*** Extracted information ***

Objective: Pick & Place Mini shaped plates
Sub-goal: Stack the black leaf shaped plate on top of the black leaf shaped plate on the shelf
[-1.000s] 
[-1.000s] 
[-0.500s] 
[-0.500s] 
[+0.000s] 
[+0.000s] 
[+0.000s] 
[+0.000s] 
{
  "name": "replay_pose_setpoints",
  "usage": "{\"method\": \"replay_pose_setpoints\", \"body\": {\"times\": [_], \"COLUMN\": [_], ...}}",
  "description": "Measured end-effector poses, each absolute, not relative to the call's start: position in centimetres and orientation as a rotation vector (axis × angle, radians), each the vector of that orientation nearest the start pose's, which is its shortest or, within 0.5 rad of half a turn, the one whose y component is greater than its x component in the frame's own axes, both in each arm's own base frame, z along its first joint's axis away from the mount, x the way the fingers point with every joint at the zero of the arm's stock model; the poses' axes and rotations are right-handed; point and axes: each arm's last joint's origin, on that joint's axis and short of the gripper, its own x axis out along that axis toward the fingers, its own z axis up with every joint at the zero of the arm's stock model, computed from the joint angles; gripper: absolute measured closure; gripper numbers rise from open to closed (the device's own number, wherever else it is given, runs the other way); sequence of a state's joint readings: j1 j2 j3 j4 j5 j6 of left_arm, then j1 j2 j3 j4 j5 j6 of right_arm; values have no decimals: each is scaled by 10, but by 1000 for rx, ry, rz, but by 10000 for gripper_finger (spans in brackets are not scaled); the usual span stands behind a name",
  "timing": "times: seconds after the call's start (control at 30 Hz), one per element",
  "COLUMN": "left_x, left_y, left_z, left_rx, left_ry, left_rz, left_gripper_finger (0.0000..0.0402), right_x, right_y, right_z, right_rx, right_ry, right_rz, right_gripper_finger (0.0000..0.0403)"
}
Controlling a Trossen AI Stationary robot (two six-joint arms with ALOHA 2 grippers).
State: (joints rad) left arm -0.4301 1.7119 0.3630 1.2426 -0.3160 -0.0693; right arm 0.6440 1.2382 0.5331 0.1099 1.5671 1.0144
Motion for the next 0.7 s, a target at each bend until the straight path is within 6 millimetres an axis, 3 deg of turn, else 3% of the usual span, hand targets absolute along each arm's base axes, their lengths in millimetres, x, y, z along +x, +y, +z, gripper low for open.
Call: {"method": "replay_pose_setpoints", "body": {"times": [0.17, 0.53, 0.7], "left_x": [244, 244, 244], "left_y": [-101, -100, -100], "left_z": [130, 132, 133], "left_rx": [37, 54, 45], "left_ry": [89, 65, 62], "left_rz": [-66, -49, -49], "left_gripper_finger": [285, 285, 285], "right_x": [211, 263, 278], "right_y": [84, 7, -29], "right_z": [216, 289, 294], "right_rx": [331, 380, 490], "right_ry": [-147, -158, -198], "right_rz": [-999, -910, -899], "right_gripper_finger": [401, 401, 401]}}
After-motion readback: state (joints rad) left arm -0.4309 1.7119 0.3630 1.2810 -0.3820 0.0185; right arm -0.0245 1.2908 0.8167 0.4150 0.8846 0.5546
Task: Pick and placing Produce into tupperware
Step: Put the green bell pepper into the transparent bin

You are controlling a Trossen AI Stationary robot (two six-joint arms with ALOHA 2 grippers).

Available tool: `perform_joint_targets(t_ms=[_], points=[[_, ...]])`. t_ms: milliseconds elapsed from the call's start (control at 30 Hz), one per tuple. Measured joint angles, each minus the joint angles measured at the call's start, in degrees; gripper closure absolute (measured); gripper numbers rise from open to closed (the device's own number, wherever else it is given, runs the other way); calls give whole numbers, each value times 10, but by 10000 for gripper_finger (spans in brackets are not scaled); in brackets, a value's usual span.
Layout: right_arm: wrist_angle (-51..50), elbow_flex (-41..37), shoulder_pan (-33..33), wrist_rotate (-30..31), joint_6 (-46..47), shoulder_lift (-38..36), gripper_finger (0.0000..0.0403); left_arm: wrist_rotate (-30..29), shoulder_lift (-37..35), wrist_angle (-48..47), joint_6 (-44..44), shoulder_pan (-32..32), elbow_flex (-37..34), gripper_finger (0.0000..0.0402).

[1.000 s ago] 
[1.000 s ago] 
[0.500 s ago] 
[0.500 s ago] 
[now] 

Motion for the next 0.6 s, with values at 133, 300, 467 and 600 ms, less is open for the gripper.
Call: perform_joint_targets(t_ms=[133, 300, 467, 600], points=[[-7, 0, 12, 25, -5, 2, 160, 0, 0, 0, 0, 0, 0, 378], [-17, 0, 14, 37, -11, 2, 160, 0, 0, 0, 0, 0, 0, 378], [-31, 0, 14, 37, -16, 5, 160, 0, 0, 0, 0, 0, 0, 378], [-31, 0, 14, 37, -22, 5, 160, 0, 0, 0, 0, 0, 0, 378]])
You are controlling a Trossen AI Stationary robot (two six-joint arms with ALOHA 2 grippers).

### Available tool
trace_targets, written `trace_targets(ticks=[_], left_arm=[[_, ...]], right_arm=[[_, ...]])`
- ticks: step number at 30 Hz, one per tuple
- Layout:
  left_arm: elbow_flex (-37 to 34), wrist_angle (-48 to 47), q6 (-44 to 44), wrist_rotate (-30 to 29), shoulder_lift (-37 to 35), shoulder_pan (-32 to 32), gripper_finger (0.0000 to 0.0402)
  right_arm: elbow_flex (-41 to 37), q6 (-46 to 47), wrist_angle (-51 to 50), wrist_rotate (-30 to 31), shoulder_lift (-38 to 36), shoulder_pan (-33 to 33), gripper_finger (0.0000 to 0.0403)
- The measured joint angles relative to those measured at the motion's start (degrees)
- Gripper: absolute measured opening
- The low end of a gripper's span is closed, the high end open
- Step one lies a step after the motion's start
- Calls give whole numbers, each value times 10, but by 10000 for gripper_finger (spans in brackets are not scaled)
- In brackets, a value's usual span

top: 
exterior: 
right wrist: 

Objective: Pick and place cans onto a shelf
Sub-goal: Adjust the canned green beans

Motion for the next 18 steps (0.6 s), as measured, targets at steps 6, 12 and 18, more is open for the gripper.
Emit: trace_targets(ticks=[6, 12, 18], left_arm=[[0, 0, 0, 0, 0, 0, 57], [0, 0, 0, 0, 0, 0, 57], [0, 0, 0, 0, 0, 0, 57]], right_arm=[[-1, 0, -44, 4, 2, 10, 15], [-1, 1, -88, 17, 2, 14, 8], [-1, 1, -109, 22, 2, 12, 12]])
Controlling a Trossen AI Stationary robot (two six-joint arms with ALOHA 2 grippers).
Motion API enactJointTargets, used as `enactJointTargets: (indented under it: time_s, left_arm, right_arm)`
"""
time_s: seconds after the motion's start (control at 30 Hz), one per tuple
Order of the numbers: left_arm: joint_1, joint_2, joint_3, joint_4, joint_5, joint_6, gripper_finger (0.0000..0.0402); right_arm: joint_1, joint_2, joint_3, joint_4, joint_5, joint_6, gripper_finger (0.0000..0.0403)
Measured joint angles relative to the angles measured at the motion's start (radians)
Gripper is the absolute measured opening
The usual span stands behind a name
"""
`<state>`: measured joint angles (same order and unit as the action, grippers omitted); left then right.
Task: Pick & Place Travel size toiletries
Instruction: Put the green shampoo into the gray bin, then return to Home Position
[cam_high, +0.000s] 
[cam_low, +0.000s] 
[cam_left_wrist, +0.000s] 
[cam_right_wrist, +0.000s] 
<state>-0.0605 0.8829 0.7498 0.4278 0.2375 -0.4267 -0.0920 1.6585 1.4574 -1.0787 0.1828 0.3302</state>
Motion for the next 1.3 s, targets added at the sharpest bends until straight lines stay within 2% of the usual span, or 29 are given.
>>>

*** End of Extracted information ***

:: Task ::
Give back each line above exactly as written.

:: Exercise solution ::
Objective: Pick & Place Mini shaped plates
Sub-goal: Stack the black leaf shaped plate on top of the black leaf shaped plate on the shelf
[-1.000s] 
[-1.000s] 
[-0.500s] 
[-0.500s] 
[+0.000s] 
[+0.000s] 
[+0.000s] 
[+0.000s] 
{
  "name": "replay_pose_setpoints",
  "usage": "{\"method\": \"replay_pose_setpoints\", \"body\": {\"times\": [_], \"COLUMN\": [_], ...}}",
  "description": "Measured end-effector poses, each absolute, not relative to the call's start: position in centimetres and orientation as a rotation vector (axis × angle, radians), each the vector of that orientation nearest the start pose's, which is its shortest or, within 0.5 rad of half a turn, the one whose y component is greater than its x component in the frame's own axes, both in each arm's own base frame, z along its first joint's axis away from the mount, x the way the fingers point with every joint at the zero of the arm's stock model; the poses' axes and rotations are right-handed; point and axes: each arm's last joint's origin, on that joint's axis and short of the gripper, its own x axis out along that axis toward the fingers, its own z axis up with every joint at the zero of the arm's stock model, computed from the joint angles; gripper: absolute measured closure; gripper numbers rise from open to closed (the device's own number, wherever else it is given, runs the other way); sequence of a state's joint readings: j1 j2 j3 j4 j5 j6 of left_arm, then j1 j2 j3 j4 j5 j6 of right_arm; values have no decimals: each is scaled by 10, but by 1000 for rx, ry, rz, but by 10000 for gripper_finger (spans in brackets are not scaled); the usual span stands behind a name",
  "timing": "times: seconds after the call's start (control at 30 Hz), one per element",
  "COLUMN": "left_x, left_y, left_z, left_rx, left_ry, left_rz, left_gripper_finger (0.0000..0.0402), right_x, right_y, right_z, right_rx, right_ry, right_rz, right_gripper_finger (0.0000..0.0403)"
}
Controlling a Trossen AI Stationary robot (two six-joint arms with ALOHA 2 grippers).
State: (joints rad) left arm -0.4301 1.7119 0.3630 1.2426 -0.3160 -0.0693; right arm 0.6440 1.2382 0.5331 0.1099 1.5671 1.0144
Motion for the next 0.7 s, a target at each bend until the straight path is within 6 millimetres an axis, 3 deg of turn, else 3% of the usual span, hand targets absolute along each arm's base axes, their lengths in millimetres, x, y, z along +x, +y, +z, gripper low for open.
Call: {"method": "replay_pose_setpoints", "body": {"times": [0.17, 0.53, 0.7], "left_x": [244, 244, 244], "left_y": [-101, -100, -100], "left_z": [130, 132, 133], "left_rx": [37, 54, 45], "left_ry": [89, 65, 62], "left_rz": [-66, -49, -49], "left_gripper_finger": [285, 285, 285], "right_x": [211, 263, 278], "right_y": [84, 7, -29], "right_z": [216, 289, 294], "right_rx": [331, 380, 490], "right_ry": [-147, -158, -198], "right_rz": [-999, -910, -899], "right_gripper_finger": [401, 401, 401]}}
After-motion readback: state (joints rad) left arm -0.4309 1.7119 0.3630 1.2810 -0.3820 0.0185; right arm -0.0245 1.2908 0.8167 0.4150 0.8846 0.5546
Task: Pick and placing Produce into tupperware
Step: Put the green bell pepper into the transparent bin

You are controlling a Trossen AI Stationary robot (two six-joint arms with ALOHA 2 grippers).

Available tool: `perform_joint_targets(t_ms=[_], points=[[_, ...]])`. t_ms: milliseconds elapsed from the call's start (control at 30 Hz), one per tuple. Measured joint angles, each minus the joint angles measured at the call's start, in degrees; gripper closure absolute (measured); gripper numbers rise from open to closed (the device's own number, wherever else it is given, runs the other way); calls give whole numbers, each value times 10, but by 10000 for gripper_finger (spans in brackets are not scaled); in brackets, a value's usual span.
Layout: right_arm: wrist_angle (-51..50), elbow_flex (-41..37), shoulder_pan (-33..33), wrist_rotate (-30..31), joint_6 (-46..47), shoulder_lift (-38..36), gripper_finger (0.0000..0.0403); left_arm: wrist_rotate (-30..29), shoulder_lift (-37..35), wrist_angle (-48..47), joint_6 (-44..44), shoulder_pan (-32..32), elbow_flex (-37..34), gripper_finger (0.0000..0.0402).

[1.000 s ago] 
[1.000 s ago] 
[0.500 s ago] 
[0.500 s ago] 
[now] 

Motion for the next 0.6 s, with values at 133, 300, 467 and 600 ms, less is open for the gripper.
Call: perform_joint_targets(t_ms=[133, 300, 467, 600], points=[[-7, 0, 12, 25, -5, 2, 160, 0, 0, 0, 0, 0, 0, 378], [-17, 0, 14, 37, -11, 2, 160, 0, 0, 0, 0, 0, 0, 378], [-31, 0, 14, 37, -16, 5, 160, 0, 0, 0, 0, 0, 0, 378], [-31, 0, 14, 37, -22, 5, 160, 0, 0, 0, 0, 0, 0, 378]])
You are controlling a Trossen AI Stationary robot (two six-joint arms with ALOHA 2 grippers).

### Available tool
trace_targets, written `trace_targets(ticks=[_], left_arm=[[_, ...]], right_arm=[[_, ...]])`
- ticks: step number at 30 Hz, one per tuple
- Layout:
  left_arm: elbow_flex (-37 to 34), wrist_angle (-48 to 47), q6 (-44 to 44), wrist_rotate (-30 to 29), shoulder_lift (-37 to 35), shoulder_pan (-32 to 32), gripper_finger (0.0000 to 0.0402)
  right_arm: elbow_flex (-41 to 37), q6 (-46 to 47), wrist_angle (-51 to 50), wrist_rotate (-30 to 31), shoulder_lift (-38 to 36), shoulder_pan (-33 to 33), gripper_finger (0.0000 to 0.0403)
- The measured joint angles relative to those measured at the motion's start (degrees)
- Gripper: absolute measured opening
- The low end of a gripper's span is closed, the high end open
- Step one lies a step after the motion's start
- Calls give whole numbers, each value times 10, but by 10000 for gripper_finger (spans in brackets are not scaled)
- In brackets, a value's usual span

top: 
exterior: 
right wrist: 

Objective: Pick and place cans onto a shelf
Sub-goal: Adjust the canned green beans

Motion for the next 18 steps (0.6 s), as measured, targets at steps 6, 12 and 18, more is open for the gripper.
Emit: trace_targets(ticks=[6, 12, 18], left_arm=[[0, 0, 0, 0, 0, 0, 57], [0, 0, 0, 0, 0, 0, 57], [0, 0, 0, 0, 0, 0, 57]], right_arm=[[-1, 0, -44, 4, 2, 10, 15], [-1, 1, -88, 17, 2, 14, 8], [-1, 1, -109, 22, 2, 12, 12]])
Controlling a Trossen AI Stationary robot (two six-joint arms with ALOHA 2 grippers).
Motion API enactJointTargets, used as `enactJointTargets: (indented under it: time_s, left_arm, right_arm)`
"""
time_s: seconds after the motion's start (control at 30 Hz), one per tuple
Order of the numbers: left_arm: joint_1, joint_2, joint_3, joint_4, joint_5, joint_6, gripper_finger (0.0000..0.0402); right_arm: joint_1, joint_2, joint_3, joint_4, joint_5, joint_6, gripper_finger (0.0000..0.0403)
Measured joint angles relative to the angles measured at the motion's start (radians)
Gripper is the absolute measured opening
The usual span stands behind a name
"""
`<state>`: measured joint angles (same order and unit as the action, grippers omitted); left then right.
Task: Pick & Place Travel size toiletries
Instruction: Put the green shampoo into the gray bin, then return to Home Position
[cam_high, +0.000s] 
[cam_low, +0.000s] 
[cam_left_wrist, +0.000s] 
[cam_right_wrist, +0.000s] 
<state>-0.0605 0.8829 0.7498 0.4278 0.2375 -0.4267 -0.0920 1.6585 1.4574 -1.0787 0.1828 0.3302</state>
Motion for the next 1.3 s, targets added at the sharpest bends until straight lines stay within 2% of the usual span, or 29 are given.
>>>

The answer is complete.